We know that continuous integration and continuous delivery (CI/CD) have become a DevOps best practice. And many have learned that by adding continuous testing (CT), they can create a virtuous loop, ensuring perpetual code quality and security. They’re not wrong. Yes, testing continuously is good practice, but some incorrectly equate the concept of continuous with monitoring, thinking they’re able to see everything that could eventually affect a customer’s experience (CX) with their software application. That’s a fallacy. Many of the most glaring blind spots that wreak havoc on CX exist outside the environment that CI/CD/CT is able to “see.” CI/CD/CT, even when supported by application performance monitoring (APM), doesn’t and cannot monitor for and alert to blind spots across the internet stack. And there are many. Only internet performance monitoring (IPM) can take CI/CD/CT as input streams and shift to continuous resilience as a measurable outcome.
How CI/CD/CT Typically Works
As customer requirements evolve, software development teams write code that triggers a new software build. In the continuous model, each new build moves to a runtime environment for integration and quality assurance and, ultimately, is deployed to end users across public or hybrid clouds. This is an application-specific view of the world.
Since quality assurance is part of the typical continuous process, monitoring is an assumed benefit or outcome. This assumption might be because many now complement their CI/CD/CT processes with APM. What is achieved with APM in this approach is testing, not monitoring. While testing provides a better picture of performance at the application level, it doesn’t provide full visibility into the blind spots that exist between the application layer and the end user.
APM Isn’t Enough
While APM tools focus on code—including everything that negatively affects an application such as database wait times and inefficient code—IPM focuses on the internet, which has become your network. IPM monitors what impacts your customers, workforce or application (API) experiences across the internet.
While APM and IPM may seem similar, they are nothing alike. They may share common tools, such as using synthetic agents, but the difference is in what they monitor and how. In this age of highly distributed applications, that difference means everything.
Where APM can “simulate” what a user may see from cloud location to cloud location, which can confirm application performance, this simulation isn’t true or comprehensive monitoring because it is blind to network-related problems with end-user experience, which are vast. Customers and employees each have a unique internet performance fingerprint and access applications from myriad devices across multiple locations and network infrastructures, not through the individual cloud locations that APM synthetics simulate.

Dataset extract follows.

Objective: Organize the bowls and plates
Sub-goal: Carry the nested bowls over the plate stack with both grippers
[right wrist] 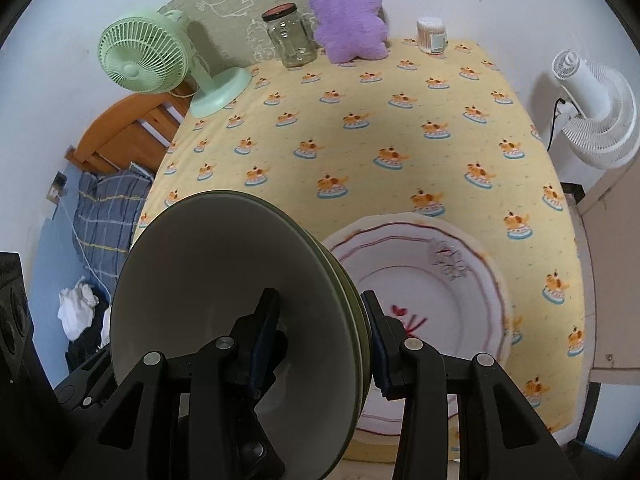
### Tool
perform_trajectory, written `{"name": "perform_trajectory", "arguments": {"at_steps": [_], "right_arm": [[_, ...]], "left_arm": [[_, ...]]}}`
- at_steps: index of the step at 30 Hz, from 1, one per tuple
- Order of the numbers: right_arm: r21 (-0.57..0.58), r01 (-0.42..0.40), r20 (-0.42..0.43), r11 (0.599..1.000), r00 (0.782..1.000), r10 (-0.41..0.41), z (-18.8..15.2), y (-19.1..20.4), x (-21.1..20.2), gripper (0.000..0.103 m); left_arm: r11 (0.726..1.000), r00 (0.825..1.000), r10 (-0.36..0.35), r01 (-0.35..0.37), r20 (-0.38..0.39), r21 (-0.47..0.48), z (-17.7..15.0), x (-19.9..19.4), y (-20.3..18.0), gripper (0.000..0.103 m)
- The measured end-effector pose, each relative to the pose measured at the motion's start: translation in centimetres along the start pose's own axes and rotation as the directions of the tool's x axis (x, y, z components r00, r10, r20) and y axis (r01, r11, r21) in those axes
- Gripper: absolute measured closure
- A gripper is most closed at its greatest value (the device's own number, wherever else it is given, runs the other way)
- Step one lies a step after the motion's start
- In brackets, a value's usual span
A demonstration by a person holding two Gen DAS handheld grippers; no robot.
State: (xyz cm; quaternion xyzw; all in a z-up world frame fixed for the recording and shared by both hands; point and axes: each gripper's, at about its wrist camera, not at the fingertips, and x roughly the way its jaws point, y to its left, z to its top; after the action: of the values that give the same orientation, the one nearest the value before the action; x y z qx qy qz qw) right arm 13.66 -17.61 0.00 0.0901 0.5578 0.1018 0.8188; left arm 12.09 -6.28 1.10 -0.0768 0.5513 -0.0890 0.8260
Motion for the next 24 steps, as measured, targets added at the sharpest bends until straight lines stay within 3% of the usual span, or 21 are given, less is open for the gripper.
{"name": "perform_trajectory", "arguments": {"at_steps": [12, 24], "right_arm": [[0.017, 0.024, -0.028, 1.000, 0.999, -0.024, 0.0, -5.1, -0.1, 0.059], [0.043, 0.039, -0.093, 0.998, 0.995, -0.035, -0.3, -8.1, 1.5, 0.059]], "left_arm": [[1.000, 0.999, -0.020, 0.020, -0.043, 0.001, -0.6, 2.5, -4.1, 0.036], [1.000, 0.994, -0.026, 0.024, -0.108, -0.019, -1.0, 5.0, -5.5, 0.036]]}}
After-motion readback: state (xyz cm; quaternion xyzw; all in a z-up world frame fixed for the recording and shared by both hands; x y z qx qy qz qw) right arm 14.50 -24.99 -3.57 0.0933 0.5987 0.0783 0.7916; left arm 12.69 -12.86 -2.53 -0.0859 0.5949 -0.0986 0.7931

IPM approaches synthetic testing more holistically, replicating multiple user journeys across a much more complex Internet infrastructure to proactively flag performance issues before they impact end users. This true monitoring takes place 24/7, not as point-in-time tests.
Forensics vs. Monitoring
With APM and similar observability solutions that embrace real user monitoring (RUM), it’s important to focus on what monitoring really means. APM passively collects data that is a proxy for user experience, enabling postmortem assessment of causes and possible fixes, but after the fact. Observability looks at logs, metrics and traces and provides an assessment of whether users are having a good experience or why they did not. Neither solution by itself will prevent poor experience, and many fixes won’t take place until a postmortem analysis feeds the next iteration. The poor experience has already done its damage, and the costs are already sunk.
With thousands of potential blind spots across the globe that can slow or disrupt applications, from ISPs and wireless carriers to CDNs, it’s not hard to grasp the increasing and differentiated importance of IPM. Where the combination of CI/CD/CT with APM can proactively prevent deployment of poor code that would affect user experience, only IPM is continuously replicating – even more valuable than monitoring–millions of experiences across a dynamic multi-node network where the unexpected is now expected.
Internet Resilience Vs. Retrospection
Businesses today understand the importance of resilience: It’s a board-level concept. Any business that has lost market share and market cap during sustained downtime or poor user experience understands what’s at stake: Millions if not billions of dollars. IPM is squarely focused on “internet resilience,” and its pillars are availability, reachability, performance and reliability. For businesses reliant on the cloud and employers operating with highly distributed workforces, retrospection alone is a risky proposition. Now that the internet is the new corporate network, internet resilience is a new organizational mantra.
The Takeaway
Whether your organization embraces CI/CD/CT already or is rethinking its approach to DevOps, this article should give you pause. Your job–perhaps as part of a larger team–is to catch performance issues and potential disruptions with your application before client impact is realized. Without IPM, only part of that job is being done.
Why is this so important? Even conservative estimates put the cost of an outage at $6,700 per minute (Gartner) and the “cost of slow,” where something causes an application to perform poorly and it goes unnoticed, is likely significantly higher because it happens all the time. The fallacy isn’t that there’s value in CI/CD/CT–there is. The fallacy is that you’re in control of the entire CX of your internet-deployed products without monitoring the internet stack and ensuring internet resilience. Only by adding IPM can you have this assurance.